2013, Her: Samantha ist körperlos wie Hal, aber vielleicht eine der »realistischeren« Versionen von KI in der Zukunft und nebenbei geht es auch noch um den Besitzanspruch in Liebes-Beziehungen.
2015, Ex Machina: Wahrscheinlich die schlauere Version von allem.
2015, A World Beyond – Tomorrowland: Da gab’s Roboter, hab aber vergessen, wo und in welcher Form.
2015, Chappie: Chappie, nun ja, ein Kind das eigentlich kämpfen sollte, aber gar keine Lust drauf hat und für den sich dann doch die Bösen opfern, weil sie nicht nur böse sind, sondern auch ein Herz haben oder so.
2019, Alita: Battle Angel: Die Verfilmung eines Mangas, in dem eine Cyborg versucht herauszufinden, woher sie kommt. Dazu muss sie sehr sehr viel kämpfen. Mehr so ein Game, bei dem man versucht, eine Stufe weiterzukommen, hier in die verbleibende Himmelsstadt.

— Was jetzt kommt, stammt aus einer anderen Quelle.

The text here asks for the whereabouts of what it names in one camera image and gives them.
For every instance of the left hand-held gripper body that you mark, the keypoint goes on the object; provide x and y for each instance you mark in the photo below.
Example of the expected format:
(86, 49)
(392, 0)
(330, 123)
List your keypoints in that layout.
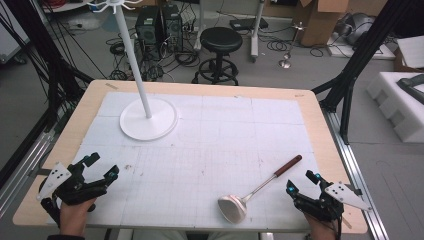
(78, 191)

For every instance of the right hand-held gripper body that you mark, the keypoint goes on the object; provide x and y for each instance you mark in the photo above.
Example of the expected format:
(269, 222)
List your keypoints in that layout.
(325, 206)

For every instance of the white rack stand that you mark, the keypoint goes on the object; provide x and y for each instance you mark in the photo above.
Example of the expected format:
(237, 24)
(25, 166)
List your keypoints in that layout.
(146, 127)

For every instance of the person's right hand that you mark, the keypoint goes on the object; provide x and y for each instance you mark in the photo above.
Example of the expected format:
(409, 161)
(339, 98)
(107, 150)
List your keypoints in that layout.
(320, 230)

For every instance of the person's left hand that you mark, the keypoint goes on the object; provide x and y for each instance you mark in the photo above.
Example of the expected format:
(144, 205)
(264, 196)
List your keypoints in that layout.
(75, 216)

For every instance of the white grid mat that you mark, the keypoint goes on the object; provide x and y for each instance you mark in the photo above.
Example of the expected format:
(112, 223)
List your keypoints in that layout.
(200, 150)

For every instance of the white foam block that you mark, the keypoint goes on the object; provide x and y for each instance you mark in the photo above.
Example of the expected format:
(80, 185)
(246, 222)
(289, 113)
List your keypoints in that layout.
(395, 110)

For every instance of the silver metal floor stand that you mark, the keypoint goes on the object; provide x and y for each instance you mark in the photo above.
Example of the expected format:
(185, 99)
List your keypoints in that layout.
(290, 46)

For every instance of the dark grey curved part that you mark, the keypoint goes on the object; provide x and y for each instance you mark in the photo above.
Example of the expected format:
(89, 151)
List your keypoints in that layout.
(411, 86)

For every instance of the black computer tower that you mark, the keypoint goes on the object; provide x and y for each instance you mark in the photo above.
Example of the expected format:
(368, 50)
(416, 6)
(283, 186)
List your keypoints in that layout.
(172, 26)
(148, 28)

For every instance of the brown cardboard box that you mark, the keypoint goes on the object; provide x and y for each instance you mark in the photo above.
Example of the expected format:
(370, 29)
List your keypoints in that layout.
(321, 23)

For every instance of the grey round device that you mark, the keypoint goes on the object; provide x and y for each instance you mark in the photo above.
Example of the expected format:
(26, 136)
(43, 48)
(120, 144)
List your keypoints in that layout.
(358, 28)

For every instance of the white stand leg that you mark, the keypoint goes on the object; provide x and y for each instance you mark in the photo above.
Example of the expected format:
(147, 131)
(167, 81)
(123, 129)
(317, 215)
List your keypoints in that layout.
(256, 30)
(200, 26)

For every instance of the white box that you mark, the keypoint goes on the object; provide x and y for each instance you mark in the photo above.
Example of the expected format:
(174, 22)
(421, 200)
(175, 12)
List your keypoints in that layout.
(411, 51)

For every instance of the black round stool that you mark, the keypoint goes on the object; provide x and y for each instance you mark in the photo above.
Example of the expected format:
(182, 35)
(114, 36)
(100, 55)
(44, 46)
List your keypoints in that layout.
(221, 39)

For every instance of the black flat floor device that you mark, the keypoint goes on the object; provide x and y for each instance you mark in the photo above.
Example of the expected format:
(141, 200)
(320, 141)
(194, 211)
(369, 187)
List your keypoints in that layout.
(248, 23)

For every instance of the aluminium rail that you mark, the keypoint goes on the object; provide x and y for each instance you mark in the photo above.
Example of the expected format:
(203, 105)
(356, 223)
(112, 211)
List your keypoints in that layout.
(361, 183)
(23, 166)

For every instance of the black metal frame strut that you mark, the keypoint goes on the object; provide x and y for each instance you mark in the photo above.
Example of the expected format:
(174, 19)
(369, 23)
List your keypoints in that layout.
(50, 66)
(353, 70)

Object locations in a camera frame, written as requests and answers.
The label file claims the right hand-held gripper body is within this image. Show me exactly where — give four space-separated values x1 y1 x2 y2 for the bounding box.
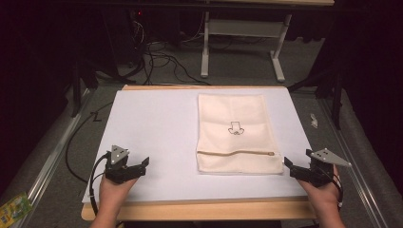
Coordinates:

2019, Hi, AI: Dokumentarfilm, der die Interaktion zwischen humanoiden Robotern und Menschen beobachtet: Wie werden wir leben, denn wir sind schon auf dem Weg.
2019, I Am Mother: Ein humanoider Roboter und seine menschliche Tochter, für die er nur das Beste will. Oder sie? Siehe artechock.
2019, Electric Girl: Abrutschen in ein Super-Heldinnensein der ganz anderen Art, vielleicht pathologisch, vielleicht eskapistisch, vielleicht wie ein Märchen.
Allerdings und auch im Hinblick darauf, dass wir alle eben sehr viel zu Hause und online sind, bin ich immer mehr davon überzeugt, dass die Zukunft weniger in einer neuen Verkörperung, sondern vielmehr in einem Upload liegen wird. Das ist in Ordnung, aber leider auch sehr unspektakulär und wenig filmisch. Aber wer weiß.